Solingens Oberbürgermeister Tim Kurzbach | Bildquelle: WDR

"Die Stimmung im Erzbistum befindet sich auf einem neuerlichen, absoluten Tiefpunkt, und darüber müsste natürlich dringend geredet werden", sagte Kurzbach. Der derzeitige Schwebezustand sei "unerträglich". Papst Franziskus hatte Woelki vor Monaten aufgefordert, ein Rücktrittsgesuch an ihn zu richten, worüber der Papst aber bis heute nicht entschieden hat. "Wir befinden uns in einer Art Nervenkrieg zwischen Köln und Rom", sagte Kurzbach. "Die Leidtragenden sind die Gläubigen im Erzbistum Köln."

Kurzbach habe vergangene Woche noch mit jemandem gesprochen, der bei einem katholischen Träger angestellt sei und seine Kinder im katholischen Glauben erzogen habe.

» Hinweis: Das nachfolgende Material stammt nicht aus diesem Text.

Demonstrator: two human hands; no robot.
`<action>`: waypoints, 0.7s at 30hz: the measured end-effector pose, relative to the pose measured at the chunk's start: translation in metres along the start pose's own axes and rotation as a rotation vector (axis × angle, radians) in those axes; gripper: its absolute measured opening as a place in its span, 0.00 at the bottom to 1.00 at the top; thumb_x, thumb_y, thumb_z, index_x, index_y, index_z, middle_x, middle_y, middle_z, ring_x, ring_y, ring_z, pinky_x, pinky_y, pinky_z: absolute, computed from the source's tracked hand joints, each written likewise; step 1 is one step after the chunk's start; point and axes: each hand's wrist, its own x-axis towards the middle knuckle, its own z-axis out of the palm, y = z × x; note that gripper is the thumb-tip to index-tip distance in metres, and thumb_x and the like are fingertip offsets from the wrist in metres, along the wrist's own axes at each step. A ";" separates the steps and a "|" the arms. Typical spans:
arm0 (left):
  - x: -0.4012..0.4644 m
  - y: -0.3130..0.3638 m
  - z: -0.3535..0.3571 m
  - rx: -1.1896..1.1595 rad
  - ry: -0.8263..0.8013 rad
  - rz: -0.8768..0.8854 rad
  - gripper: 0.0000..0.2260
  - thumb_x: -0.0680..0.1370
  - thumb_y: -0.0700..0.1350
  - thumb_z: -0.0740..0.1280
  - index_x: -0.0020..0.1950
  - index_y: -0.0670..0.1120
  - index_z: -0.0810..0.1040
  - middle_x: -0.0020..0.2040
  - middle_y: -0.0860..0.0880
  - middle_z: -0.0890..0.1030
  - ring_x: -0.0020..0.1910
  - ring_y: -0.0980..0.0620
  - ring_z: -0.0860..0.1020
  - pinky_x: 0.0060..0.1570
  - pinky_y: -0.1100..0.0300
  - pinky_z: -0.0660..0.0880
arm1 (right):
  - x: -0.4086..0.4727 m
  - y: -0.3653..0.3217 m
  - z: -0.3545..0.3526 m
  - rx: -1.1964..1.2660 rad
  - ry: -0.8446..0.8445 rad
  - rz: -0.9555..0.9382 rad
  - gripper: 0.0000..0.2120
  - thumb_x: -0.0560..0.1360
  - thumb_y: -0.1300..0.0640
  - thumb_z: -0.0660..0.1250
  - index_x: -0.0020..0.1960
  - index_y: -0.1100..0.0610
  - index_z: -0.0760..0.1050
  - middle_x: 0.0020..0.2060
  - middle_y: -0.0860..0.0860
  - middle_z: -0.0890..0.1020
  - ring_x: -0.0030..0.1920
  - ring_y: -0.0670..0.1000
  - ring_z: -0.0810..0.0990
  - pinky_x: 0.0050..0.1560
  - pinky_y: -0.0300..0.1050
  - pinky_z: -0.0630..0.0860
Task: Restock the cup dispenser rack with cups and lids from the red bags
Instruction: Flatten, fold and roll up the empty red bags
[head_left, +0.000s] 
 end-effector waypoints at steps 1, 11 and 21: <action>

Nun hätten sie ihm offenbart, dass sie wegen Kardinal Woelki aus der Kirche ausgetreten seien. "Dieser Vater ist bis ins Mark getroffen, hat geweint. Mir gehen solche persönlichen Schicksalen sehr nahe", sagte Kurzbach.

Auch die Kölner Gemeindereferentin Marianne Arndt blieb der Sitzung fern. Sie sagte dem WDR: "Im Moment verweigern wir uns." Alle Nicht-Teilnehmenden wollten Arndt zufolge dem Kardinal damit sagen: "So können wir mit Ihnen diesen Weg nicht mehr weitergehen."

Thomas Kaster, Stadtdechant aus Remscheid, zeigt Verständnis für die vielen Absagen von Ratsmitgliedern. "Hier müsste jetzt wikrlich ein Gespräch stattfinden", sagt Kaster, "das voraussetzt, dass der Kardinal das, was da zu sagen ist, sich auch wirklich anhört und auch zu Herzen nimmt."

Boykott ist eine "neue Eskalation"

Ein hoher Geistlicher des Erzbistums bestätigte, viele hätten das Gefühl, dass Worte und Diskussionen nicht mehr weiterführten. "Also setzen viele jetzt ein deutliches Zeichen dafür, dass es so nicht weitergehen kann und bleiben dem Diözesanpastoralrat fern. Das ist eine neue und noch nie da gewesene Eskalation. Die große Mehrheit wünscht endlich einen Neuanfang und ein klares Signal des Kardinals, dass er seinen Rücktritt anstrebt und entsprechend auf den Papst einwirkt."

Woelki hat jedoch mehrfach klargestellt, dass er nur dann aus dem Amt scheiden will, wenn der Papst ihn abberufen sollte. Stattdessen appellierte er an alle Gruppen im Erzbistum, aufeinander zuzugehen. Christen müssten "Fachleute in Versöhnung" sein, sagte er. Er selbst habe zum Beispiel auch mit Vertreterinnen und Vertretern von Reformbewegungen gesprochen.

Kurzbach betonte hingegen, die derzeitige Krise sei keine Strömungsfrage. "Wir kennen sogar repräsentative Umfragen. Und die zeigen: Es ist ein breit aus dem Bistum getragener Vertrauensverlust dem Bischof gegenüber, was einem aber auch jeder Pastor an der Basis bestätigen kann."